Exercise brief: The count of lines with the string "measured" in the material is all that should be returned.

Data block:
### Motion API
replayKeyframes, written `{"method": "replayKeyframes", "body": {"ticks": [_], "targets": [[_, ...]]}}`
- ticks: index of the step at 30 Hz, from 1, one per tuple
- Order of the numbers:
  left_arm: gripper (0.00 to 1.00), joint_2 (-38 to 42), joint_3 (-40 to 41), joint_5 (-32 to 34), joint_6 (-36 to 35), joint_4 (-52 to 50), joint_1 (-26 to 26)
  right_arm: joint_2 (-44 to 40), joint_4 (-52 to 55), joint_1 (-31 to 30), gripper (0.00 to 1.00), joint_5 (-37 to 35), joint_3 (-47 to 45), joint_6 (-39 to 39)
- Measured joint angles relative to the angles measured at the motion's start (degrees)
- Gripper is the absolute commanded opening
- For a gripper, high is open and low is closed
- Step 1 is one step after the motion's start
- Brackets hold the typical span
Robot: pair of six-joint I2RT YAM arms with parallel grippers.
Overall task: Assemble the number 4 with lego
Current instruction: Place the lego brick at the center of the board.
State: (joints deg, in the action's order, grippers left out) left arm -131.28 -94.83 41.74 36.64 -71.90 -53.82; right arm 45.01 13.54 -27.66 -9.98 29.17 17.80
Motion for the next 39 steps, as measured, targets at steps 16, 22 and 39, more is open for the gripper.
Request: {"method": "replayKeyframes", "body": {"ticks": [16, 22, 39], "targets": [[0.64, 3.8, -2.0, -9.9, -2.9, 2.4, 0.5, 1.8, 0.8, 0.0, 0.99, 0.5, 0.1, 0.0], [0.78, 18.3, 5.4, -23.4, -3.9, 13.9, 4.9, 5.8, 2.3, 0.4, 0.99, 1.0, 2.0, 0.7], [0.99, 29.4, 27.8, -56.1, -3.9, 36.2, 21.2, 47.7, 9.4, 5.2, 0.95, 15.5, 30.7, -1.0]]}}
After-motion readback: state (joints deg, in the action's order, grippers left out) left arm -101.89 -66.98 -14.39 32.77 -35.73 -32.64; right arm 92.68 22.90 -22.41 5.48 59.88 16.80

Your solution: 2